I have compiled gentoo-dev-sources kernel 2.6.4-gentoo-r1 (as well as previous 2.6 kernels with the same results,) and included ext2, ext3, and reiserfs built in to the kernel, and yet on boot, the system refuses to mount my partitions on the slave drive (2 of them, both with ext3 format.) I get the message "/dev/hdb1 already mounted or /gamesvr busy" and "/dev/hdb2 already mounted or /other busy" when neither disk is mounted. The disks fsck clean, and there doesn't appear to be anything wrong with the hardware, and when I boot 2.4 kernels the drives mount with no problems. No other computers I run with 2.6.4 are having this problem, so it appears to be related to this particular hardware. Reproducible: Always Steps to Reproduce: 1. emerge gentoo-dev-sources 2. compile kernel 3. reboot Actual Results: vogon sbin # mount /dev/hda3 on / type reiserfs (rw,noatime) none on /tmp/.initrd/dev type devfs (rw) /dev/hda3 on / type reiserfs (rw,noatime) none on /proc type proc (rw) none on /sys type sysfs (rw) none on /dev type devfs (rw) none on /dev/pts type devpts (rw) /dev/md0 on /music type reiserfs (rw) /dev/md1 on /raidstk type ext3 (rw) none on /dev/shm type tmpfs (rw) none on /proc/bus/usb type usbfs (rw) vogon sbin # mount -a mount: /dev/hdb1 already mounted or /gamesvr busy mount: /dev/hdb2 already mounted or /other busy Expected Results: Mounted these two partitions with no problems. Couldn't find anything here about this particular problem while searching for "mount busy" and was able to find very little on the internet on this problem too. I figured a disk that wasn't mounted wouldn't produce an already mounted error. vogon etc # vi fstab /dev/hda1 /boot reiserfs notail,noauto,noatime 1 1 /dev/hda3 / reiserfs noatime 0 0 /dev/hda2 none swap sw 0 0 /dev/cdroms/cdrom0 /mnt/cdrom iso9660 noauto,ro 0 0 /dev/cdroms/cdrom1 /mnt/cdrw iso9660 noauto 0 0 /dev/hdb1 /gamesvr ext3 defaults 0 0 /dev/hdb2 /other ext3 defaults 0 0 /dev/md0 /music reiserfs defaults 0 0 /dev/md1 /raidstk ext3 defaults 0 0 I am running NFS, and am exporting one of these partitions if that helps. Kernel Config Attached.
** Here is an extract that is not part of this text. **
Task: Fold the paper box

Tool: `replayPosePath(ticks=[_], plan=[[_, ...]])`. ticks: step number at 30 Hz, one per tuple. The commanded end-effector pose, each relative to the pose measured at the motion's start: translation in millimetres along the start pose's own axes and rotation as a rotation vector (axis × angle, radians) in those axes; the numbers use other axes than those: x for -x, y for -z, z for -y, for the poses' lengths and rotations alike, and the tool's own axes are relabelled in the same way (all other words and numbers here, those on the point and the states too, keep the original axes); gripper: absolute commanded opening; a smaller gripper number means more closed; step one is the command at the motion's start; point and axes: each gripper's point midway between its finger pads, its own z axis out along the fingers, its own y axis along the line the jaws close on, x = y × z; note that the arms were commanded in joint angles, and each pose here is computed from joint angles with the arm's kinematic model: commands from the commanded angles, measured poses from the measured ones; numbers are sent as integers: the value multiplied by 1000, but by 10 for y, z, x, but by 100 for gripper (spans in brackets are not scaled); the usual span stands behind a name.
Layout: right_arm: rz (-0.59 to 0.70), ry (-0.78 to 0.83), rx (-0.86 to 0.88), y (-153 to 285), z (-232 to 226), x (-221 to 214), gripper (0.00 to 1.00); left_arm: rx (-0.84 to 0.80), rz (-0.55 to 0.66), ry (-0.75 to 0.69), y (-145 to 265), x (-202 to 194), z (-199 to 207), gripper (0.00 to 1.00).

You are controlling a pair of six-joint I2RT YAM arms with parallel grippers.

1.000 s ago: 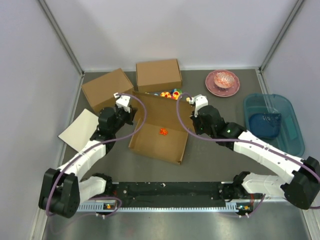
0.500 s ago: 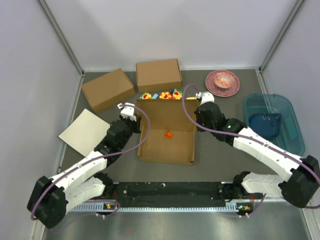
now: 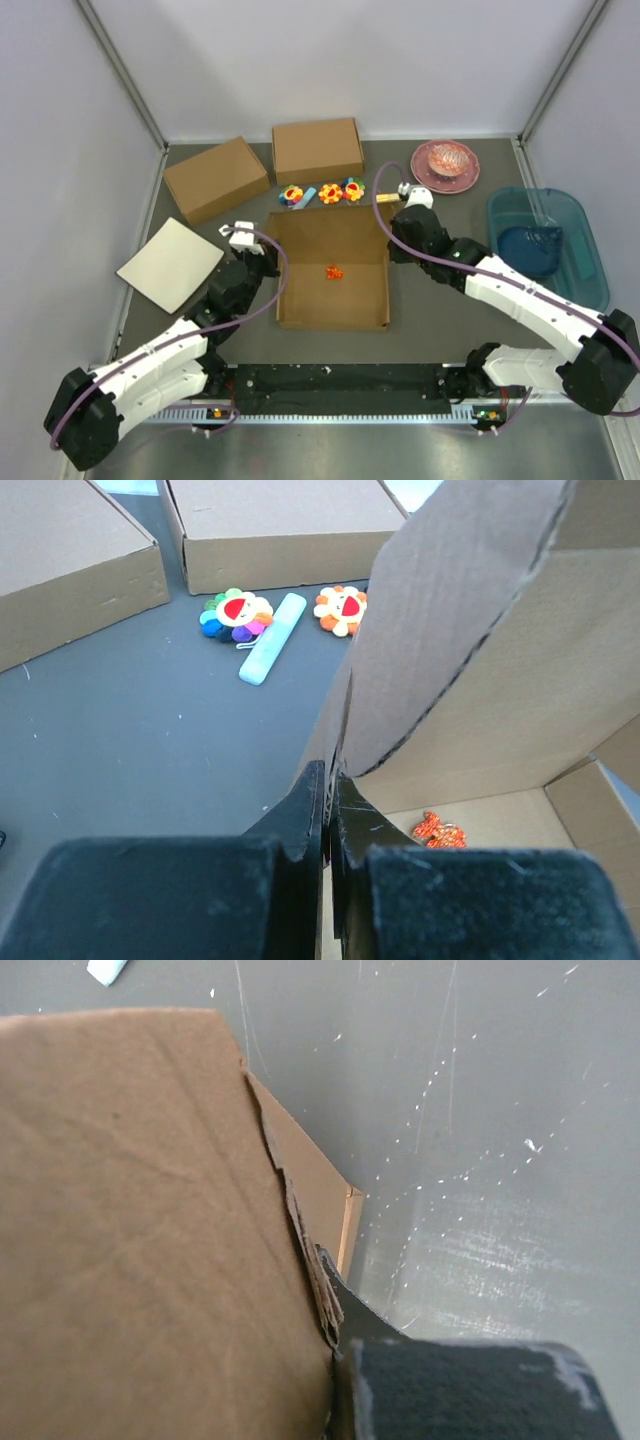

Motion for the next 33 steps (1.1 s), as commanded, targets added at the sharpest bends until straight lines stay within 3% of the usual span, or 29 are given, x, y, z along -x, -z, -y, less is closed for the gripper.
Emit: replayPosePath(ticks=[1,11,19,33], plan=[[29,-141,67,-42,-190,45,0,-4,98,120,66,187,23,0],[0,-184,40,-168,-49,-407,0,-12,111,164,156,119,-1,0],[25,-158,26,-114,27,-528,0,-16,126,189,194,128,-6,0],[34,-123,-22,-112,237,-772,0,-47,110,360,208,311,168,0]])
Created attachment 28292 [details] Kernel Config file for kernel which is preventing mount.
Created attachment 28394 [details] dmesg output on affected machine It does not appear to be a format problem, as both partitions have now been formatted in ext2, ext3, and reiserfs formats, and the problem still isn't going away. Any guess as to whether this is an ACPI related issue? Maybe I should shut down ACPI and see if I still cannot touch those partitions. However, ACPI was working on the old 2.4 kernels.
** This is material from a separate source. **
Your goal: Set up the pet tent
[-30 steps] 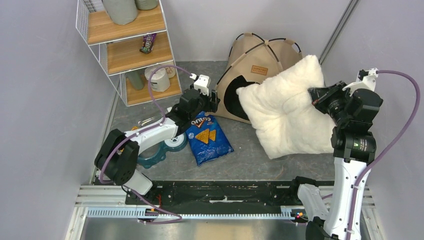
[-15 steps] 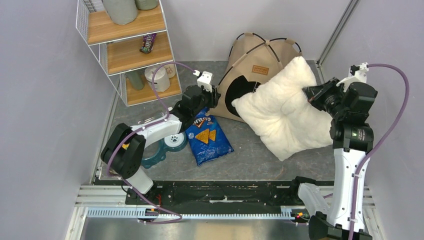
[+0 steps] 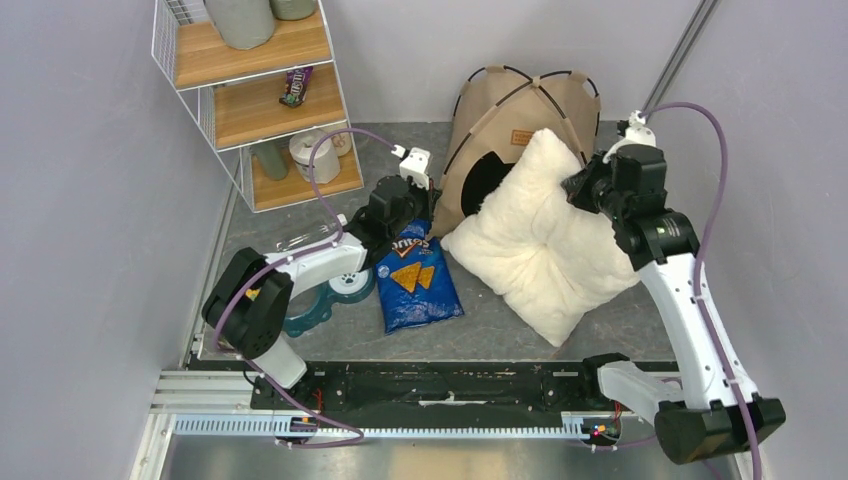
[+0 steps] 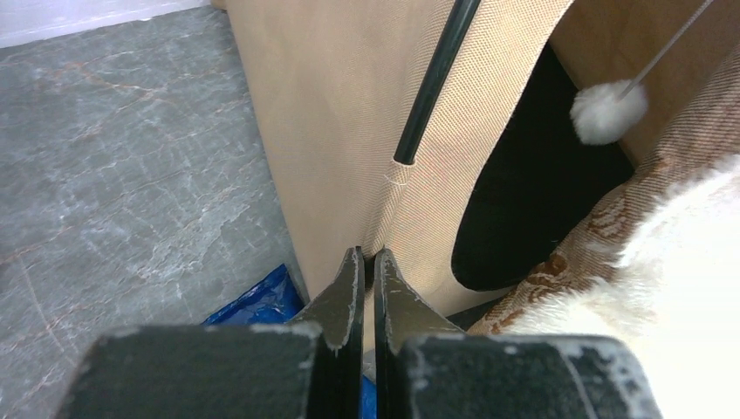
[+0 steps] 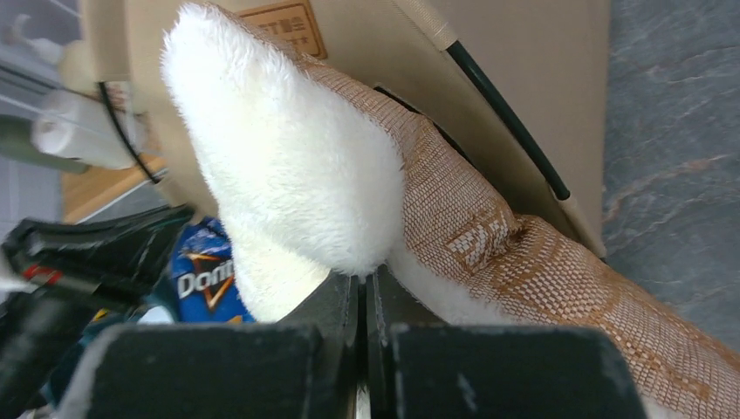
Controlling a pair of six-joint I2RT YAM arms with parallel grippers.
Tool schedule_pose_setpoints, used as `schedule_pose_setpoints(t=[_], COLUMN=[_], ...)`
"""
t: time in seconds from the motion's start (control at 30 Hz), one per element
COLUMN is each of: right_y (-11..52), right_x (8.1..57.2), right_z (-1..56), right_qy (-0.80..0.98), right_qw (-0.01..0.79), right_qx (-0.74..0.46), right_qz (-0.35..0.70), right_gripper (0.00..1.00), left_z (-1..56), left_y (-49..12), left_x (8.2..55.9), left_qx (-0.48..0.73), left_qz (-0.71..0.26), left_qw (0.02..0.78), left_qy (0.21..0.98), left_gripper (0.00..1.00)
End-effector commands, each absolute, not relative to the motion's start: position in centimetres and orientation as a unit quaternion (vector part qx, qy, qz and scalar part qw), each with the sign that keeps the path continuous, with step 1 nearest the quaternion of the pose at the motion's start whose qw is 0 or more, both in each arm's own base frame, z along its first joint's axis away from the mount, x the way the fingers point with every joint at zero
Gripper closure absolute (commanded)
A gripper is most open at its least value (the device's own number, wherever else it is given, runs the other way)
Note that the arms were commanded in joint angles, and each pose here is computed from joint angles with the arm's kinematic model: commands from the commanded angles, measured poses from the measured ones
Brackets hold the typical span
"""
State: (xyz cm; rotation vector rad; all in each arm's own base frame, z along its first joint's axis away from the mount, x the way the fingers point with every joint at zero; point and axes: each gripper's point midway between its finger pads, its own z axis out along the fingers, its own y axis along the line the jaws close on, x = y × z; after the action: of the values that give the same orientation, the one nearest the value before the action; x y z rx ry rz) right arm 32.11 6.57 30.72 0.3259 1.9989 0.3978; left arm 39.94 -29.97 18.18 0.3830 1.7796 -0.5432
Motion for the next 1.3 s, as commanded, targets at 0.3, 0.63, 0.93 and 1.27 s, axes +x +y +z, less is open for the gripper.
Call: schedule_pose_setpoints(t=[0.3, 0.63, 0.93, 1.27], right_y=[2.1, 3.3, 10.6, 12.8], right_x=[34.5, 35.8, 36.9, 36.8], right_z=[41.2, 40.2, 30.8, 21.2], right_qy=[0.749, 0.758, 0.829, 0.888], right_qw=[0.64, 0.632, 0.546, 0.446], right_qx=[0.17, 0.154, 0.094, 0.1], right_qz=[0.037, 0.052, 0.07, 0.05], right_gripper=[1.0, 1.0, 1.0, 1.0], left_z=[22.9, 22.1, 21.5, 21.3], left_y=[-28.2, -29.5, -30.9, -31.2], left_x=[39.0, 38.7, 38.5, 38.5], left_qx=[0.066, 0.09, 0.108, 0.111], left_qz=[-0.182, -0.197, -0.22, -0.226], left_qw=[0.655, 0.645, 0.634, 0.629], left_qy=[0.73, 0.733, 0.734, 0.736], left_gripper=[0.98, 0.98, 0.98, 0.98])
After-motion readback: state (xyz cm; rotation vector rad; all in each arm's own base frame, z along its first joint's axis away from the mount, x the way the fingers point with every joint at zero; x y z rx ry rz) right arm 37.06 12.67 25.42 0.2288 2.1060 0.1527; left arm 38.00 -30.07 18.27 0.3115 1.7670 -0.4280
Could you try 2.6.5? Have you had any success with disabling ACPI?
No dice on either removing ACPI or using 2.6.5. I've already backed up everything on /dev/hdb, so I'll probably just rip out the drive and replace it with another to see if the problem persists or is fixed by the second drive (fingers crossed.) If it does, I'll figure that the drive was bad (though it fscked clean every time,) as I've read some German sites (mostly in German, which I am not too terribly efficient at reading, but neither is babblefish,) where people were having the same problems and it appeared to be related to a bad disk (or at least a disk that the kernel thought was bad.) If it doesn't, I'll be back at square one for a while trying to troubleshoot where the kernel 2.4 and kernel 2.6 drivers differ which could be causing this unique problem. I'll let you know the outcome either way.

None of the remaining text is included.